Information provided below:

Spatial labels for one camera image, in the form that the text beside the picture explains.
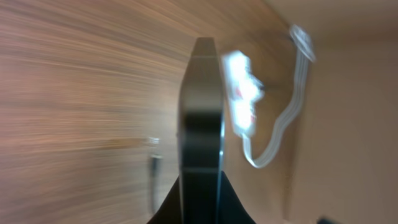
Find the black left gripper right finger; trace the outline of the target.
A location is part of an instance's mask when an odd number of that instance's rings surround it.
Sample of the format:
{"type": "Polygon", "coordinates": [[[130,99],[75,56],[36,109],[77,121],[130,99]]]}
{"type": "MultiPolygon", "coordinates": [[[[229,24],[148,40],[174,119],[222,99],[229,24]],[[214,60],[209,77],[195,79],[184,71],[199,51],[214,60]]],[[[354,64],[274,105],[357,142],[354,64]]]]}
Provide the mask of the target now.
{"type": "Polygon", "coordinates": [[[218,223],[255,224],[255,221],[243,207],[224,171],[221,172],[218,223]]]}

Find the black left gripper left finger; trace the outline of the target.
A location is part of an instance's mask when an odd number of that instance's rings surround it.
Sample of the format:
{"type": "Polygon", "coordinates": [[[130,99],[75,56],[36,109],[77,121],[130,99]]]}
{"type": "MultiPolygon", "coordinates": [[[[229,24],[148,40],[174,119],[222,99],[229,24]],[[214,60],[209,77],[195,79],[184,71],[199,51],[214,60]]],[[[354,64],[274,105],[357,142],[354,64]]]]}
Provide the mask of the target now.
{"type": "Polygon", "coordinates": [[[158,211],[147,224],[182,224],[179,177],[177,177],[158,211]]]}

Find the blue screen Galaxy smartphone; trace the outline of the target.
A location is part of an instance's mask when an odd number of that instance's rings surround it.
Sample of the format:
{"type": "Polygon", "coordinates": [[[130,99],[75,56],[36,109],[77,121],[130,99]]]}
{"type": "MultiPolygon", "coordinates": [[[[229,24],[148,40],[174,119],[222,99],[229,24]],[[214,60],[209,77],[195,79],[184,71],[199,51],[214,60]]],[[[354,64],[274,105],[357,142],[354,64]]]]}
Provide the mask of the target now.
{"type": "Polygon", "coordinates": [[[211,37],[195,41],[178,101],[178,159],[183,223],[217,223],[223,160],[223,83],[211,37]]]}

End of Information provided.

▶ [How to complete this task]: In copying the material, drop all pictures and keep everything else identical.

▶ [Response box]:
Spatial labels for one camera image, in the form that the text beside the picture explains.
Find the black left gripper right finger; trace the outline of the target.
A location is part of an instance's mask when an odd number of that instance's rings surround it.
Sample of the format:
{"type": "Polygon", "coordinates": [[[130,99],[75,56],[36,109],[77,121],[130,99]]]}
{"type": "MultiPolygon", "coordinates": [[[[229,24],[148,40],[174,119],[222,99],[229,24]],[[214,60],[209,77],[195,79],[184,71],[199,51],[214,60]]],[[[354,64],[274,105],[357,142],[354,64]]]]}
Provide the mask of the target now.
{"type": "Polygon", "coordinates": [[[218,223],[255,224],[255,221],[243,207],[224,171],[221,172],[218,223]]]}

Find the black left gripper left finger; trace the outline of the target.
A location is part of an instance's mask when an odd number of that instance's rings surround it.
Sample of the format:
{"type": "Polygon", "coordinates": [[[130,99],[75,56],[36,109],[77,121],[130,99]]]}
{"type": "MultiPolygon", "coordinates": [[[[229,24],[148,40],[174,119],[222,99],[229,24]],[[214,60],[209,77],[195,79],[184,71],[199,51],[214,60]]],[[[354,64],[274,105],[357,142],[354,64]]]]}
Provide the mask of the target now.
{"type": "Polygon", "coordinates": [[[158,211],[147,224],[182,224],[179,177],[177,177],[158,211]]]}

Find the blue screen Galaxy smartphone; trace the outline of the target.
A location is part of an instance's mask when an odd number of that instance's rings surround it.
Sample of the format:
{"type": "Polygon", "coordinates": [[[130,99],[75,56],[36,109],[77,121],[130,99]]]}
{"type": "MultiPolygon", "coordinates": [[[[229,24],[148,40],[174,119],[222,99],[229,24]],[[214,60],[209,77],[195,79],[184,71],[199,51],[214,60]]],[[[354,64],[274,105],[357,142],[354,64]]]]}
Provide the mask of the target now.
{"type": "Polygon", "coordinates": [[[211,37],[195,41],[178,101],[178,159],[183,223],[217,223],[223,160],[223,83],[211,37]]]}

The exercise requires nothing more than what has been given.